Common Air Fryer Biscuit Problems And Fixes
Even with a solid baseline, air fryers vary by size, fan strength, and how close food sits to the heater. When a batch goes sideways, the fix is usually one small change, not a full reset.
| Problem | Likely Cause | Fix |
|---|---|---|
| Raw or sticky center | Heat too high; biscuits too close | Lower to 315–325°F; cook 2–4 min longer |
| Dark bottoms, pale tops | Basket heat hits bottom first | Flip at 4–6 min; use perforated parchment |
| Biscuits fused together | Crowding; dough touching | Cook fewer per batch; leave wider gaps |
| Dry, tough crumb | Overcooked; rested too long in hot basket | Pull earlier; rest on a rack outside the fryer |
| Flat biscuits | Dough warmed; rough handling | Keep dough cold; separate gently; don’t press |
| Blown-out sides | Edge caught strong airflow | Turn basket halfway; avoid placing against wall |
| Pale all over | Temp too low; liner blocked airflow | Remove solid liner; finish 2 min at 350°F |
| Uneven browning | Hot spots; stacked racks | Rotate tray; keep biscuits on one level |
Air Fryer Biscuit Styles That Need A Slight Change
Stuffed Biscuits And Biscuit Bombs
If you wrap dough around cheese or meat, start lower, around 300°F, so the outside doesn’t seal before the inside warms. Keep fillings small and centered. If filling leaks, it can burn on the basket and leave smoke, so place a perforated parchment sheet under the biscuits.

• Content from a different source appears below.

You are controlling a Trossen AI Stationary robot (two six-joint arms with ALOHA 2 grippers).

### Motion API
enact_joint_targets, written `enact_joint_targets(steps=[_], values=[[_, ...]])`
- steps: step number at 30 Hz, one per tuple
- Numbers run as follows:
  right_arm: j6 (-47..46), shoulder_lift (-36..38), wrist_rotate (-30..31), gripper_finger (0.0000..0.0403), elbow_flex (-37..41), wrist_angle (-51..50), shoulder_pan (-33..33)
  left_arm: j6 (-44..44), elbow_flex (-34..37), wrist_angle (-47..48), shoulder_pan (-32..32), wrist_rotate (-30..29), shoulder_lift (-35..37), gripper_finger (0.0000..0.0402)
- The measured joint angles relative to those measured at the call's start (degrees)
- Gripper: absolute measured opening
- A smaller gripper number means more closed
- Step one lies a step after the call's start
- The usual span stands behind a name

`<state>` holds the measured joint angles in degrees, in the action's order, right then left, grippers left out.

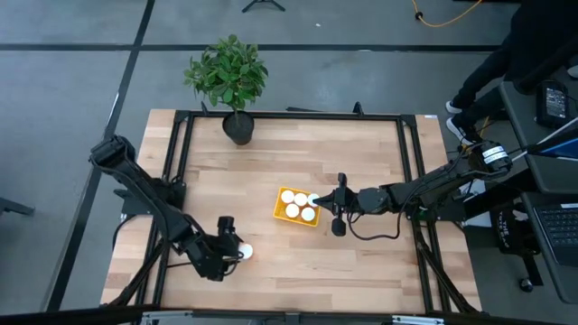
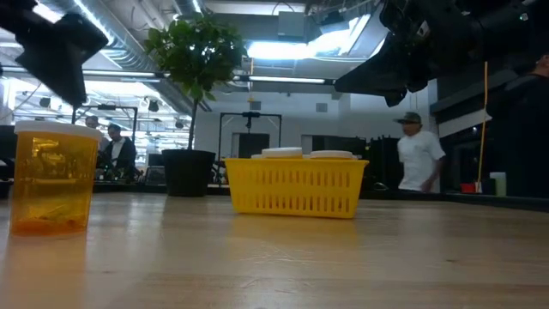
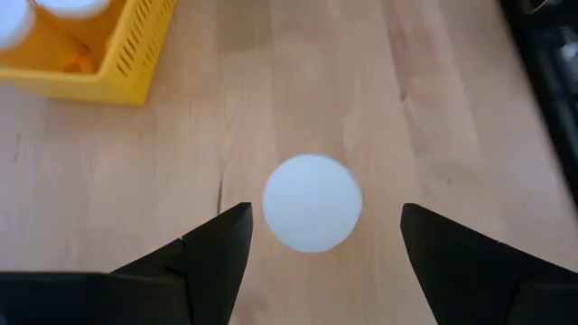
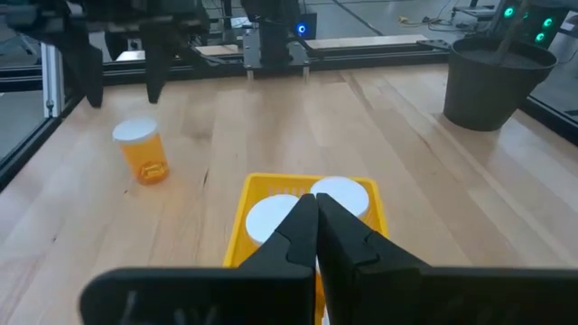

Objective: Pick and place pill bottles into a basket
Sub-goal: Put the orange pill bottle into the yellow bin

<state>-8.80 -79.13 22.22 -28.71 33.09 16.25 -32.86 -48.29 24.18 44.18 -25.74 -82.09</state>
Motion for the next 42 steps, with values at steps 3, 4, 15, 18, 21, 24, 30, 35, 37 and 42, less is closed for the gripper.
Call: enact_joint_targets(steps=[3,4,15,18,21,24,30,35,37,42], values=[[0.0,0.0,0.0,0.0004,0.0,0.0,0.0,-0.5,0.0,0.0,0.0,-0.1,-2.0,0.0278],[0.0,0.0,0.0,0.0004,0.0,0.0,0.0,-0.5,0.0,0.0,0.0,-0.1,-2.6,0.0278],[0.0,0.0,0.0,0.0004,0.0,-0.2,0.0,-0.5,0.0,-0.7,-0.9,-0.6,-5.9,0.0278],[0.0,0.0,0.0,0.0004,0.0,-0.4,0.0,-0.5,0.0,-1.1,-1.7,-0.3,-6.4,0.0278],[0.0,0.0,0.0,0.0004,0.0,-0.5,0.0,-0.4,0.0,-1.4,-2.4,-0.2,-6.8,0.0278],[0.0,0.0,0.0,0.0004,0.0,-0.5,0.0,1.0,0.0,-1.5,-2.8,0.2,-6.8,0.0278],[0.0,0.0,0.0,0.0004,0.0,-0.5,0.0,3.1,0.0,-1.9,-3.1,0.3,-6.9,0.0278],[0.0,0.0,0.0,0.0004,0.0,-0.7,0.0,5.9,0.0,-1.9,-3.2,1.8,-6.9,0.0278],[0.0,0.0,0.0,0.0004,0.0,-0.9,0.0,7.8,0.0,-1.9,-3.2,2.6,-6.9,0.0278],[0.0,0.0,0.0,0.0004,0.0,-0.9,0.0,11.2,0.0,-1.9,-4.4,2.8,-6.9,0.0278]])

Skillet-Style Biscuit Pull-Aparts
Some air fryer ovens fit a small cake pan. If you want pull-aparts, nestle biscuits in the pan with a touch of butter between them. Bake at 320°F and add a few minutes, since the pan slows airflow.
Frozen Biscuits
Frozen, par-baked biscuits act more like bread than raw dough. Start at 350°F, then add time in 2-minute steps until the center is hot and the outside is browned. Don’t thaw first unless the package says so; thawing can make the outside soft and the inside heavy.
Choosing Between 320°F, 330°F, And 350°F
If you’re unsure where to start, pick 330°F. It’s the sweet spot for most standard tubes. Move down to 320°F for large biscuits or any batch that browned too quickly in your machine. Move up to 350°F only as a finishing move when the inside is set but the top needs color.
A small thermometer helps if you like repeatable results. When you split a biscuit, the center should be steamy and fluffy, not wet. If you cook frozen biscuits that list an internal temperature on the label, follow that number.
One Quick Checklist For Perfect Canned Biscuits
- Preheat 3–5 minutes.
- Keep dough cold until the basket is ready.
- Cook in one layer with gaps.
- Start at 320–335°F for refrigerated tubes.
- Check at 6 minutes; flip if bottoms darken.
- Split one biscuit to confirm the center is baked.
- Rest 2 minutes before serving.
If you want to repeat the same results each time, jot down your air fryer model, basket size, and the biscuit brand. Those three details explain most differences in timing. With that quick note and the table above, you’ll be able to make canned biscuits in an air fryer on a busy morning and still get a batch that’s browned, tall, and cooked through.
And if you came here still wondering, can i make canned biscuits in an air fryer? Yes. Start a touch lower than the oven label, give the dough room, and let the middle finish before you chase color.